You can use the similar analogy for attributes that are not entirely unique for every data point, but have hundreds of thousands or millions of unique values. You can model those attributes both as dimensions or measure values. You would want to model it as a dimension if the values are necessary for de-duplication on the write path as discussed earlier or you often use it as a predicate (for example, in the WHERE clause with an equality predicate on a value of that attribute such as device_id = ‘abcde’ where your application is tracking millions of devices) in your queries.

Richness of data types with multi-measure records

Multi-measure records provide you the flexibility to effectively model your data. Data that you store in a multi-measure record appear as columns in the table similar to dimensions, thus providing the same ease of querying for dimensions and measure values. You saw some of these patterns in the examples discussed earlier. Below you will find additional patterns to effectively use multi-measure records to meet your application's use cases.

Multi-measure records support attributes of data types DOUBLE, BIGINT, VARCHAR, BOOLEAN, and TIMESTAMP. Therefore, they naturally fit different types of attributes:

  • Location information: For instance, if you want to track the location (expressed as latitude and longitude), then modeling it as a multi-measure attribute will result in lower query latency compared to storing them as VARCHAR dimensions, especially when you have predicates on the latitude and longitudes.

  • Multiple timestamps in a record: If your application scenario requires you to track multiple timestamps for a time series record, you can model them as additional attributes in the multi-measure record. This pattern can be used to store data with future timestamps or past timestamps. Note that every record will still use the timestamp in the time column to partition, index, and uniquely identify a record.

In particular, if you have numeric data or timestamps on which you have predicates in the query, modeling those attributes as multi-measure attributes as opposed to dimensions will result in lower query latency. This is because when you model such data using the rich data types supported in multi-measure records, you can express the predicates using native data types instead of casting values from VARCHAR to another data type if you modeled such data as dimensions.

Using measure name with multi-measure records

Tables in Timestream for LiveAnalytics support a special attribute (or column) called measure name. You specify a value for this attribute for every record you write to Timestream for LiveAnalytics. For single measure records, it is natural to use the name of your metric (such as cpu, memory for server metrics, or temperature, pressure for sensor metrics). When using multi-measure records, since attributes in a multi-measure record are named (and these names become column names in the table), cpu, memory or temperature, pressure can become multi-measure attribute names. So a natural question is how to effectively use the measure name.

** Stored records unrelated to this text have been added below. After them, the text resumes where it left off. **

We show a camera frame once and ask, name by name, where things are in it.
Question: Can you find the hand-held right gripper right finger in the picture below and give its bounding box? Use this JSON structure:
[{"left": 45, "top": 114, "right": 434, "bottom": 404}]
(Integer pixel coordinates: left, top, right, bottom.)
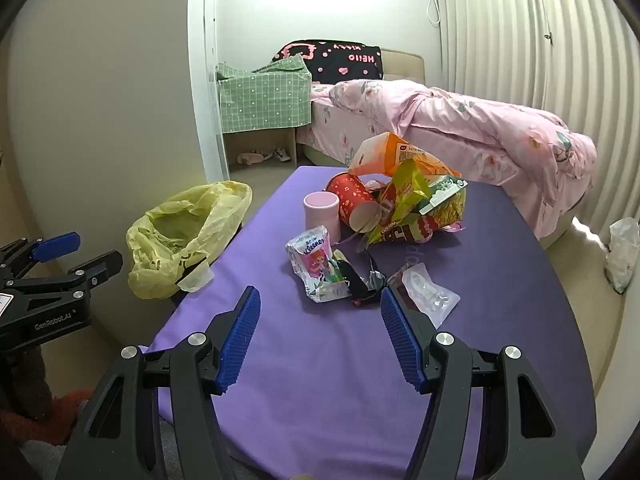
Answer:
[{"left": 380, "top": 287, "right": 586, "bottom": 480}]

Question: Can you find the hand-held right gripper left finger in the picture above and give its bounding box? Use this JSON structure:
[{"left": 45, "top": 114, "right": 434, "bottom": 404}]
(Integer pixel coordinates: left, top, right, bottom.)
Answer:
[{"left": 55, "top": 285, "right": 262, "bottom": 480}]

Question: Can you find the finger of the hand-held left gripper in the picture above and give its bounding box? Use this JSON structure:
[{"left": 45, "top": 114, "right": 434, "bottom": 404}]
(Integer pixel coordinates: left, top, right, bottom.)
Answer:
[
  {"left": 0, "top": 232, "right": 82, "bottom": 273},
  {"left": 10, "top": 251, "right": 123, "bottom": 294}
]

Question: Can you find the yellow plastic bag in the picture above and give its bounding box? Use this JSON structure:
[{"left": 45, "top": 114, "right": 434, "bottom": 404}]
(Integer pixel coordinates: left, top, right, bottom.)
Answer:
[{"left": 126, "top": 180, "right": 253, "bottom": 301}]

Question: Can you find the clear plastic wrapper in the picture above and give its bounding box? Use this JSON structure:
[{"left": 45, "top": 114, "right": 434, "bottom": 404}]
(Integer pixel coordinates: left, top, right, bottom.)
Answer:
[{"left": 387, "top": 262, "right": 461, "bottom": 323}]

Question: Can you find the black wrapper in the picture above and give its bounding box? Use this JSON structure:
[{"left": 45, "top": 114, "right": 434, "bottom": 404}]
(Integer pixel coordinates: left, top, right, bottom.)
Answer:
[{"left": 332, "top": 250, "right": 388, "bottom": 308}]

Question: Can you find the cartoon print tissue packet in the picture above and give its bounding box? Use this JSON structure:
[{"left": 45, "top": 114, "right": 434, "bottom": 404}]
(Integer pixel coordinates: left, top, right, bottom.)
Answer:
[{"left": 285, "top": 225, "right": 351, "bottom": 303}]

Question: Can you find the yellow snack bag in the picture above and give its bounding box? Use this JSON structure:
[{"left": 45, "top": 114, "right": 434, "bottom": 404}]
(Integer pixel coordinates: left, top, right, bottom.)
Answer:
[{"left": 367, "top": 157, "right": 468, "bottom": 246}]

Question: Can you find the red paper cup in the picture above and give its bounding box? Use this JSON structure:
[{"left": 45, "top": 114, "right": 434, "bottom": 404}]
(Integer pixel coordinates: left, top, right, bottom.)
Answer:
[{"left": 327, "top": 171, "right": 383, "bottom": 233}]

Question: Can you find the orange snack bag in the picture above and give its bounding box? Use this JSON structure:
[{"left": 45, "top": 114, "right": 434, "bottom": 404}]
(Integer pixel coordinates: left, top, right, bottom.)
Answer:
[{"left": 347, "top": 132, "right": 463, "bottom": 186}]

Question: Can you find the purple table mat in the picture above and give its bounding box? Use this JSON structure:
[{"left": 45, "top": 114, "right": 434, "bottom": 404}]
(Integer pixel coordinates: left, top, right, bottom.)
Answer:
[{"left": 142, "top": 165, "right": 598, "bottom": 480}]

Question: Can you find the red fuzzy clothing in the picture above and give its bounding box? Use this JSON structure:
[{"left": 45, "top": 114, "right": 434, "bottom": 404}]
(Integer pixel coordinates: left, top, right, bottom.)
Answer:
[{"left": 0, "top": 389, "right": 93, "bottom": 447}]

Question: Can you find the pink cup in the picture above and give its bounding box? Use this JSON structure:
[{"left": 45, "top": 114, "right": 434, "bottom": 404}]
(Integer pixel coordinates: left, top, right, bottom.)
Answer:
[{"left": 303, "top": 191, "right": 342, "bottom": 242}]

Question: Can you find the bed with pink sheet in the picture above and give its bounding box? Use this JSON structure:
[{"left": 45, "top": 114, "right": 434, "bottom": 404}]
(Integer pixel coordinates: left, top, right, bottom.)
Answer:
[{"left": 295, "top": 49, "right": 598, "bottom": 251}]

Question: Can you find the green checked cloth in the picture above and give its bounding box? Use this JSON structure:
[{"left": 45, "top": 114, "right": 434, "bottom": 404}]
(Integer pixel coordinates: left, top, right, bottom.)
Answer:
[{"left": 216, "top": 55, "right": 313, "bottom": 133}]

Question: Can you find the pink bed with quilt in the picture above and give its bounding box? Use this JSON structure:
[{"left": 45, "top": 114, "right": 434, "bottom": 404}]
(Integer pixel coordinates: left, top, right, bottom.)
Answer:
[{"left": 330, "top": 80, "right": 598, "bottom": 238}]

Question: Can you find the white plastic bag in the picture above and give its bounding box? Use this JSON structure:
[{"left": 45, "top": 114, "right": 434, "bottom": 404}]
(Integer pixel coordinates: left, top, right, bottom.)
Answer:
[{"left": 605, "top": 217, "right": 640, "bottom": 293}]

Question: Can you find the black pink print pillow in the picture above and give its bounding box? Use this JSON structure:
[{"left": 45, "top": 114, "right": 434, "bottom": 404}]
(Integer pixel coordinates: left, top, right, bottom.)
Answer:
[{"left": 271, "top": 39, "right": 385, "bottom": 83}]

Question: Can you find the white pleated curtain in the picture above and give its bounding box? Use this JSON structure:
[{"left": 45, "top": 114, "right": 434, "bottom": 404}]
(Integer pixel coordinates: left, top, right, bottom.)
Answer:
[{"left": 435, "top": 0, "right": 640, "bottom": 281}]

Timestream for LiveAnalytics uses the values in the measure name attribute to partition and index the data. Therefore, if a table has multiple different measure names, and if the queries use those values as query predicates, then Timestream for LiveAnalytics can use its custom partitioning and indexing to prune out data that is not relevant to queries. For instance, if your table has cpu and memory measure names, and your query has a predicate WHERE measure_name = 'cpu', Timestream for LiveAnalytics can effectively prune data for measure names not relevant to the query, for example, rows with measure name memory in this example. This pruning applies even when using measure names with multi-measure records. You can use the measure name attribute effectively as a partitioning attribute for a table. Measure name along with dimension names and values, and time are used to partition the data in a Timestream for LiveAnalytics table. Be aware of the limits on the number of unique measure names allowed in a Timestream for LiveAnalytics table. Also note that a measure name is associated with a measure value data type as well, for example, a single measure name can only be associated with one type of measure value. That type can be one of DOUBLE, BIGINT, BOOLEAN, VARCHAR, and MULTI. Multi-measure records stored with a measure name will have the data type as MULTI. Since a single multi-measure record can store multiple metrics with different data types (DOUBLE, BIGINT, VARCHAR, BOOLEAN, and TIMESTAMP), you can associate data of different types in a multi-measure record.

The following sections describe a few different examples of how the measure name attribute can be effectively used to group together different types of data in the same table.

IoT sensors reporting quality and value

Consider you have an application monitoring data from IoT sensors. Each sensor tracks different measures, such as temperature, pressure. In addition to the actual values, the sensors also report quality of the measurements, which is a measure of how accurate the reading is, and a unit for the measurement. Since quality, unit, and value are emitted together, they can be modeled as multi-measure records, as shown in the example data below where device_id is a dimension, quality, value, and unit are multi-measure attributes:

device_id measure_name Time Quality Value Unit
sensor-sea478 temperature 2021-12-01 19:22:32 92 35 c
sensor-sea478 temperature 2021-12-01 18:07:51 93 34 c
sensor-sea478 pressure 2021-12-01 19:05:30 98 31 psi
sensor-sea478 pressure 2021-12-01 19:00:01 24 132 psi

This approach allows you to combine the benefits of multi-measure records along with partitioning and pruning data using the values of measure name. If queries reference a single measure, e.g., temperature, then you can include a measure name predicate in the query. The following is an example of such a query, which also projects the unit for measurements whose quality is above 90.

SELECT device_id, time, value AS temperature, unit FROM db.table WHERE time > ago(1h) AND measure_name = 'temperature' AND quality > 90

Using the measure_name predicate on the query enables Timestream for LiveAnalytics to effectively prune partitions and data that is not relevant to the query, thus improving your query latency.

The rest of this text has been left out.